What's sets AWSoP apart from the album, aside from it's being involved in one of the costliest legal battles over the music authorship (with organist Mathew Fisher awarded a 40% songwriting credit for his musical contribution in the 2005 (!) court case against cowriter pianist Gary Brooker) is the fact that the song was recorded with session drummer and Georgie Fame band member Bill Eyden, who also sued Procol for a sales royalty percentage in 1868!

But Eyden's contribution to prog is more than monetary. His metronomic percussion work would become the standard barer for prog drumming styles in a few short years. Full time drummer BJ Wison, who was recorded on the entire eponymous debut album and replaced the drum parts on the hit Hamburg, would go on to forge his own idiosyncratic style which was both precise and flamboyant. The result? A melding of both styles would become a prog style in itself. Now that's a lot to say about just one song on this double CD, but it is one of the greatest selling hit records of all time and remains a standard after many others have fallen out of consciousness.

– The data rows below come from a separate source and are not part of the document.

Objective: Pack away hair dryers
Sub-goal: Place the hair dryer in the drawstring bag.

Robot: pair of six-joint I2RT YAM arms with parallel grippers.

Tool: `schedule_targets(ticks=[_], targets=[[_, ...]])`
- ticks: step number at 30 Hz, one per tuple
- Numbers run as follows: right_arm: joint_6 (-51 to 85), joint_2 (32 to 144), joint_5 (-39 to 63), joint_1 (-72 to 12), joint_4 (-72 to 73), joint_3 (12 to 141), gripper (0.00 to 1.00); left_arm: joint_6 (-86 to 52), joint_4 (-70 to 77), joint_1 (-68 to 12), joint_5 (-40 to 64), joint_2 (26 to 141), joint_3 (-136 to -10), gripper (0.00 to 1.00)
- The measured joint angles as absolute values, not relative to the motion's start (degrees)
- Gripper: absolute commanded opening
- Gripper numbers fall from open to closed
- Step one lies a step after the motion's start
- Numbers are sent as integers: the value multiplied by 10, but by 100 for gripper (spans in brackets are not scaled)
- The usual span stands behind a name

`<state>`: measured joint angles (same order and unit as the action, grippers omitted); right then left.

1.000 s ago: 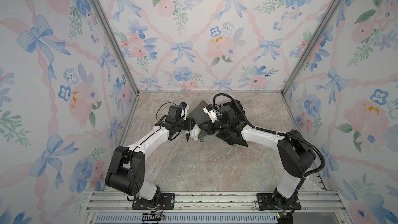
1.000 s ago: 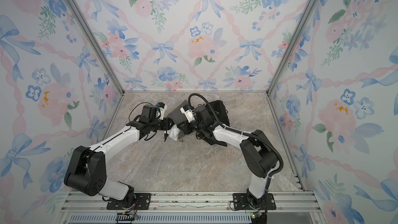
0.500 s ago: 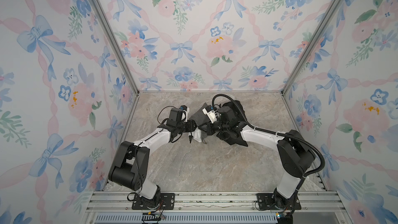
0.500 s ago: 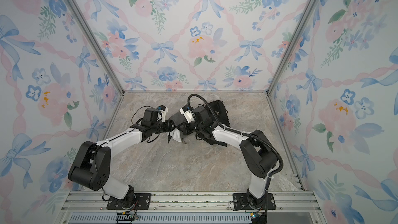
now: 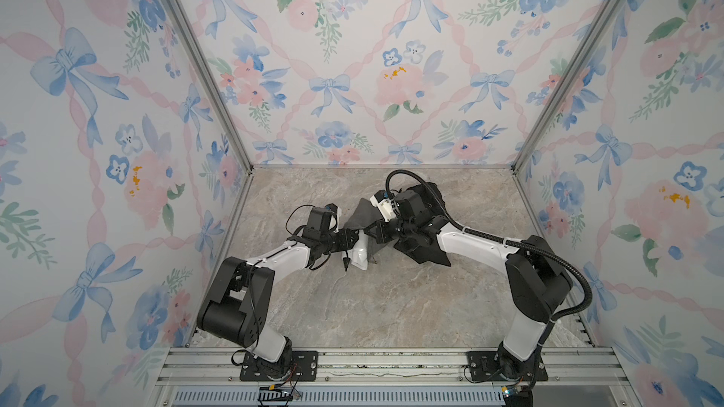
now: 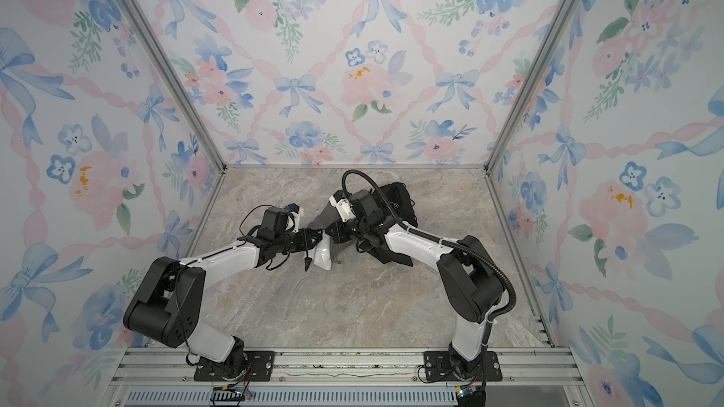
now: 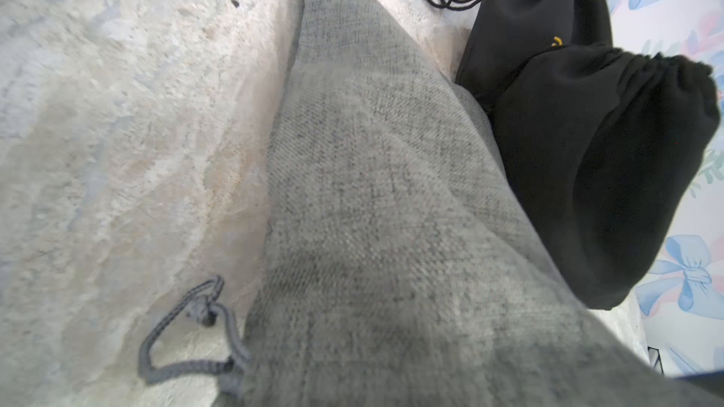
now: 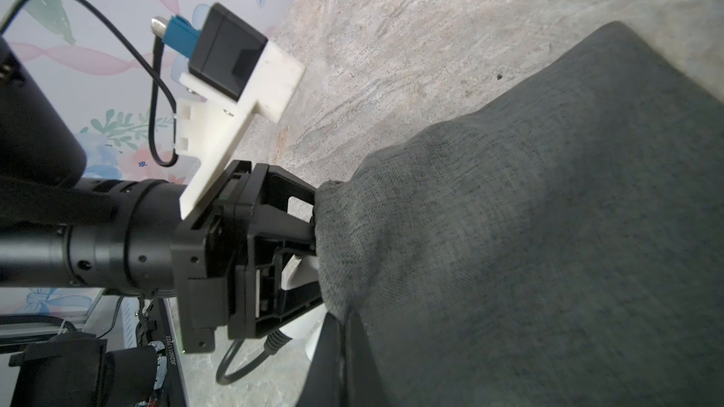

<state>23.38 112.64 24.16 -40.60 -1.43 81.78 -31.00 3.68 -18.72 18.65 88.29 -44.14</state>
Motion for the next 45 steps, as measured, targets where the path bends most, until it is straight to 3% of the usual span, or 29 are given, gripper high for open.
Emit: schedule_targets(ticks=[15, 20, 37, 45], targets=[[305, 1161, 242, -406, -82, 898, 1, -323, 51, -188, 175, 849, -410, 72], [307, 1162, 241, -406, -90, 899, 1, -322, 53, -188, 174, 837, -403, 77], [329, 1162, 253, -390, -88, 901, 1, -332, 57, -186, 139, 737, -344, 76], [353, 1162, 273, -374, -75, 903, 1, -341, 57, -182, 102, 718, -330, 69]])
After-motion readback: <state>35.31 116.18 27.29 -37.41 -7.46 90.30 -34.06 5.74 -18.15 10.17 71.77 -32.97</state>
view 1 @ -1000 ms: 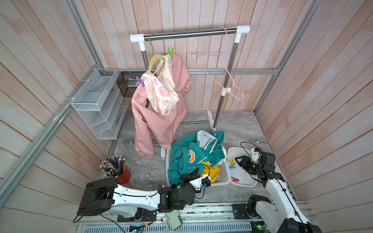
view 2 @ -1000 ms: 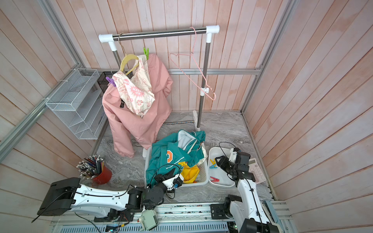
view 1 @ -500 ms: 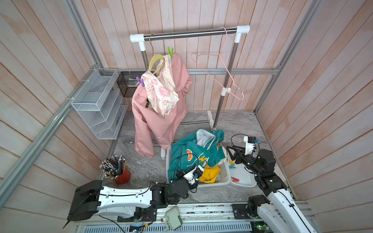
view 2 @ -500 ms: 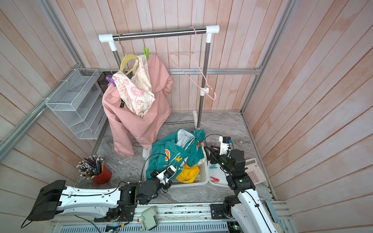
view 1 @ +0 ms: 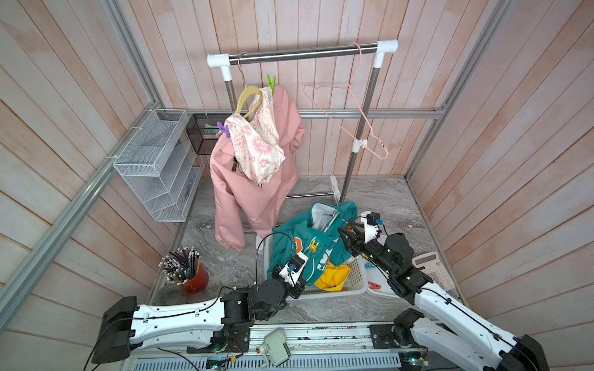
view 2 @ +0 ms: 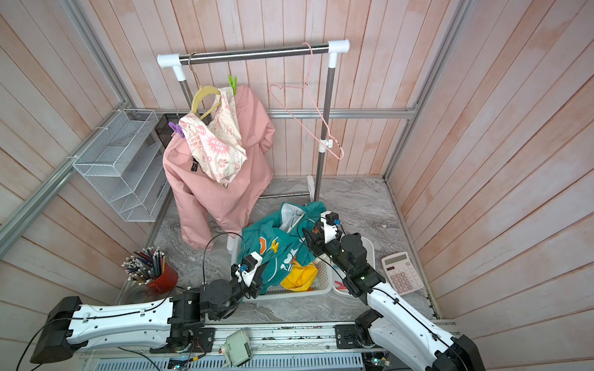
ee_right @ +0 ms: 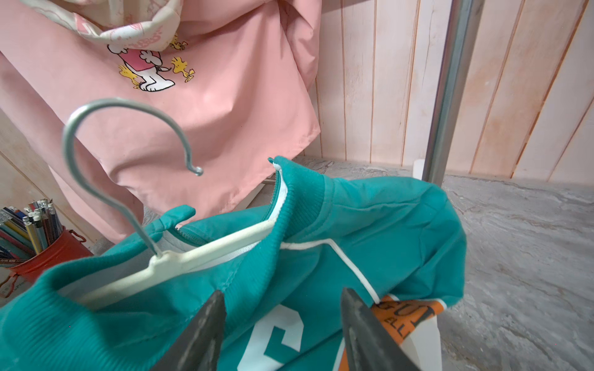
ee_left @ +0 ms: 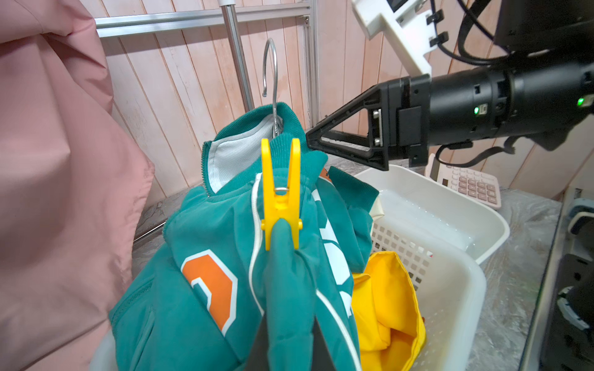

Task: Remove the clothespins securing jackets to the hanger
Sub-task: Remove the clothespin from the hanger.

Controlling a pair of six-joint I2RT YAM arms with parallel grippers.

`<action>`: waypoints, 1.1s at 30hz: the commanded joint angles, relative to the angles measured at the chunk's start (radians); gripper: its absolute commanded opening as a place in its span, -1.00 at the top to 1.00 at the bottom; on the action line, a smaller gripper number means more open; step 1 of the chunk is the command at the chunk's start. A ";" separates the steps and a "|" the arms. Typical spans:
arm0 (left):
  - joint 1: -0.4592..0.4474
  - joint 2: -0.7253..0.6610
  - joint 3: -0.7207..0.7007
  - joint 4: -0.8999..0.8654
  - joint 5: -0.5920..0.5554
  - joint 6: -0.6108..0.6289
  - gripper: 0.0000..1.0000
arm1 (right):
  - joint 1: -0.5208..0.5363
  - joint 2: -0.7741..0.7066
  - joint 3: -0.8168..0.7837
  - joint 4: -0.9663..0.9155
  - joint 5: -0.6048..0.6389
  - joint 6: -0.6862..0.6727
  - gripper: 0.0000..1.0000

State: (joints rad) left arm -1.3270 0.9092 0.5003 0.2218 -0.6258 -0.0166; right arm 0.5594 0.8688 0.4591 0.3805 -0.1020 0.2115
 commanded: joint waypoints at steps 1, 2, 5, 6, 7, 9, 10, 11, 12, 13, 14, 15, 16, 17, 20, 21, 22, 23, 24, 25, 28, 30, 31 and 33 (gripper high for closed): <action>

AWSoP can be said to be the blueprint for the album proper with it's Bach inspired polyphony, descending bass line and surrealistic lyrics. Lyrics from a person who only wrote lyrics for a rock band. A first at the time. And, despite it's timeframe, these lyrics do not drip of lysergic excess, like the meanderings of the Beatles' I Am The Walrus. Keith Reid's lyrics were Salvador Dali-like expressions in words mixed with the stark introspection of Bob Dylan, and are quite beyond their time. Throw in a stellar blues guitarist like Robin Trower, and a solid as a rock bassist like David Knights, and you've got quite a potent proto prog stew bubbling up with all kinds of wonderful flavors.

The album's leadoff track Conquistador, a reworked hit with orchestra accompaniment in 1972, is notable for it's absence of the familiar orchestral backing, but the original version is given a healthy boast with a memorable organ solo from Fisher. Gary Brooker's vocals are not quite as strongly developed at this stage, but his emotional delivery is paramount to the success of every song that warrants it, and he delivers admirably.

She Wondered Trough The Garden Fence is still as joyous and ridiculous as ever, with the band quickly getting into a groove that would wind it's way though the entire album. Something Following Me is Reid's first lyrical ponderings on the eventuality of death and is in stark contrast to the mostly upbeat, albeit regal, musings of the rest of the album's songs. Especially when contrasted against the two silly music hall throwaways Mabel and Good Captain Clack. But the Bach inspired frenzy continues with the songs Cedes (Outside The Gates Of), Kaleidoscope, the only song have dated lyrics, Salad Days (Are Here Again), and the album's magnificent instrumental closer Repent Walpurgis. Repent Walpurgis is a Mathew Fisher penned tour de force that features the angry lead guitar of Robin Trower trying to claw it's way out of a cage of swirling organ and piano runs and never quite succeeds. But it's the spirit of that fight which sends the song over the edge and into it's grand crescendo, and finally a release from the intense musical drama.

The Esoteric Special Edition also features an earlier extended run through of A Whiter Shade Of Pale, with a drummer that is probably the quickly departed Bobby Harrison, as he lacks the precision and drama of both Eyden and Wilson, along with the previously mentioned alternate and stereo mixes. An early instrumental version of the 1975 UK hit Pandora'a Box is also featured and works well on it's own terms, as it's an eerie gothic piece that is pure ear candy.

So there you have it. One of the cornerstones of prog rock that, despite it's modest recording techniques and mono sound, remains remarkably undated when compared to other proto prog albums of it's era. And did I mention that it's a damn good listen? 5 stars. Absolutely essential.